Saturday, 20 June 2015

30 Days Wild - Days 17 to 19 - At our Feet and in the Skies

The last few days have been about looking down at what can be found by our feet and up in the skies.

Wednesday, 17 June

I found this zingy coloured lichen in the rubble by a car park a few yards from the office.

Lichen on wayside rubble.
The closed flowers of poor-man's weatherglass (scarlet pimpernel) nearby told me to expect a dull day. 

It was, indeed, a cloudy day. After some good food, fun cocktails and great wine at Marco's at Birmingham Airport Holiday Inn, I enjoyed a wonderful sunset. In spite of the fun evening, the picture isn't too wobbly!

Birmingham Airport Holiday Inn and sunset.
Thursday, 18 June

On my way back home, stole time to enjoy the wayside flowers between the office and Birmingham International station.

A colourful display of wayside flowers.
One particularly intriguing plant was Weld, which once-upon-a-time was grown for the yellow dye that could be extracted from it.

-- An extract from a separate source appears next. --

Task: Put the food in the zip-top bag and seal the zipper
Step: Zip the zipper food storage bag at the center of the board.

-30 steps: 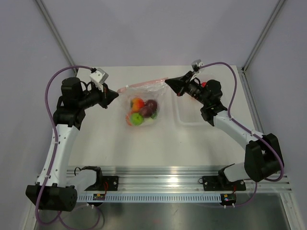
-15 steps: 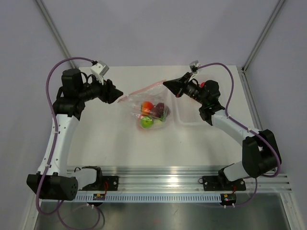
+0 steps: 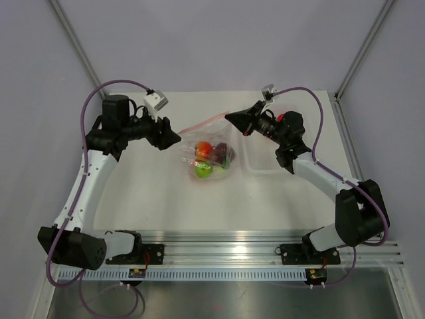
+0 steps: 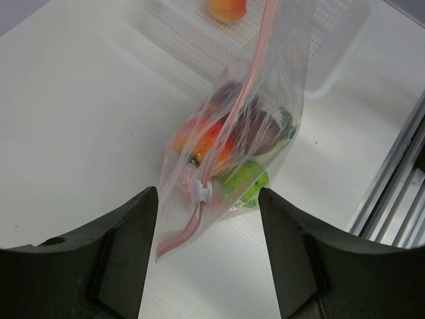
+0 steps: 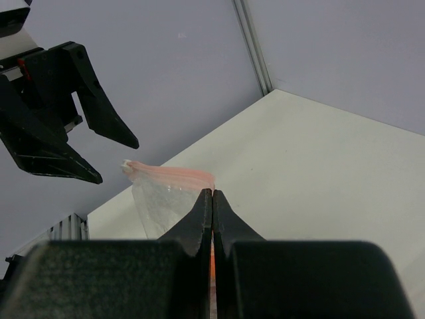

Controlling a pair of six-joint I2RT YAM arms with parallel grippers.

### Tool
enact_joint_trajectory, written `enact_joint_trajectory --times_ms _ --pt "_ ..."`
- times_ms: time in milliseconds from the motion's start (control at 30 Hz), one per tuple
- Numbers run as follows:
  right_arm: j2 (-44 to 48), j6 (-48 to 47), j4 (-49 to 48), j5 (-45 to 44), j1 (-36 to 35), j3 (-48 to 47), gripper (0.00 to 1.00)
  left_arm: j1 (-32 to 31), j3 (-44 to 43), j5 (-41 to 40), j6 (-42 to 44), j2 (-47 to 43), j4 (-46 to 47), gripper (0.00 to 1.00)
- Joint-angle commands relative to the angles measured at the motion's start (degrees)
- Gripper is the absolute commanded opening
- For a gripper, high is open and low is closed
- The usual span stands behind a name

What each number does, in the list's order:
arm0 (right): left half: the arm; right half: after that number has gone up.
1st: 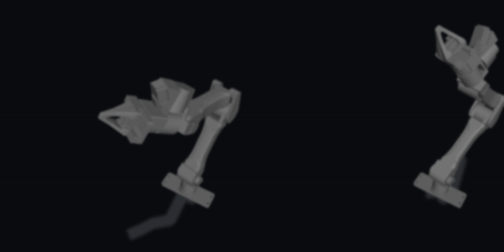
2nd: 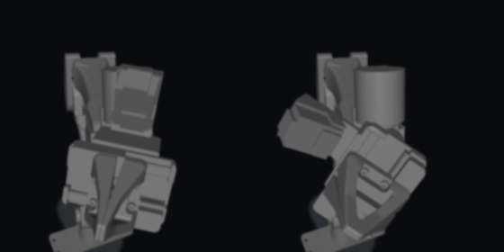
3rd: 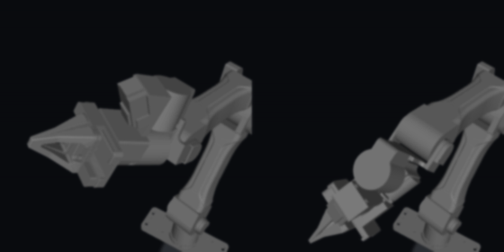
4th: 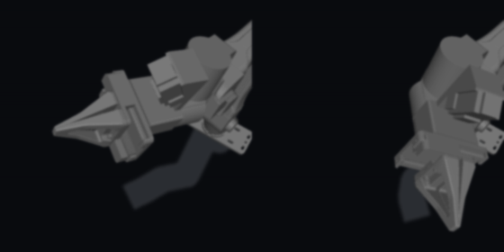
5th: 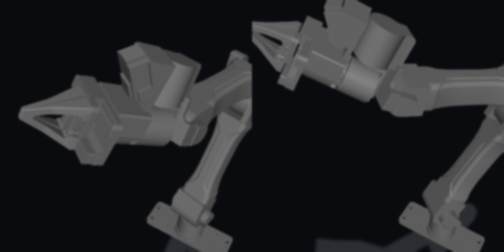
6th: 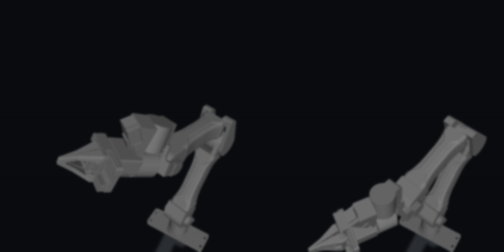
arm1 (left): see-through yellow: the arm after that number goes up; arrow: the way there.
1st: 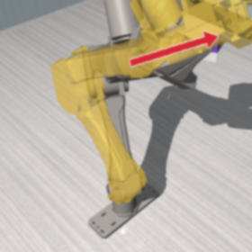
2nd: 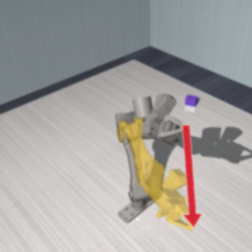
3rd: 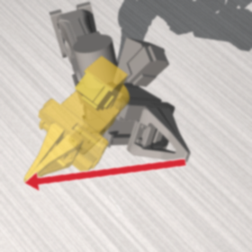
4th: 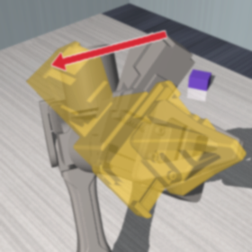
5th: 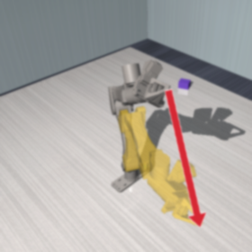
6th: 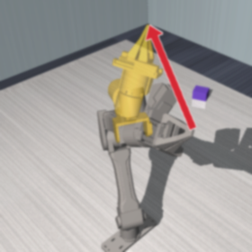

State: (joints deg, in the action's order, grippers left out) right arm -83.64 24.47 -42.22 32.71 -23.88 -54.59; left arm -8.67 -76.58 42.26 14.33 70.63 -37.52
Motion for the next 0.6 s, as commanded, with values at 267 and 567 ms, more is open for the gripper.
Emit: enact_joint_trajectory --times_ms 267,567 --pt "0.23 0.40 -2.43 1.92 0.15 -2.19 0.00 -1.18 0.29 -2.45 3.25 1.09 0.43 0.60" --pt "0.14 0.58 -2.26 2.01 0.15 -2.45 0.00 -1.44 0.81 -2.97 3.51 1.61 0.60 0.52"
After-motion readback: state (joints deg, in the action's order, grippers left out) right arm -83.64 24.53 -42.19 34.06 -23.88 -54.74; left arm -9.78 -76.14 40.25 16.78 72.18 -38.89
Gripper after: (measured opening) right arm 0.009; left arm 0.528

Weld, in sight of the main line.
At the other end of my journey, while waiting for a taxi at Uckfield station, I appreciated the exhilarating air show put on by about 10 screaming swifts as they wheeled and dived over the Station Pub. When I got home, I had a less pleasing experience with a bird. I was slightly exasperated by having to remove a youngish magpie from our conservatory. This is the second time in about a week I've had to do this.

Friday, 19 June

In the garden, our wildflower patch is looking splendid and is attracting plenty of insects.
Orange fox and cubs with bloody Cranesbill.
I am particularly pleased with the fox and cubs, which were revelling in the afternoon sunshine. These were amongst a batch of plants I got from British Wild Flower Plants and planted last September. In my post about Taming the Wild Patch I looked forward to the show, which has now well and truly started. I feel very satisfied with this exuberant little slice of nature that I created.

At about 10pm, I was gazing at the lovely combination of Venus and Jupiter, together with the moon, in the West when a bat flitted by.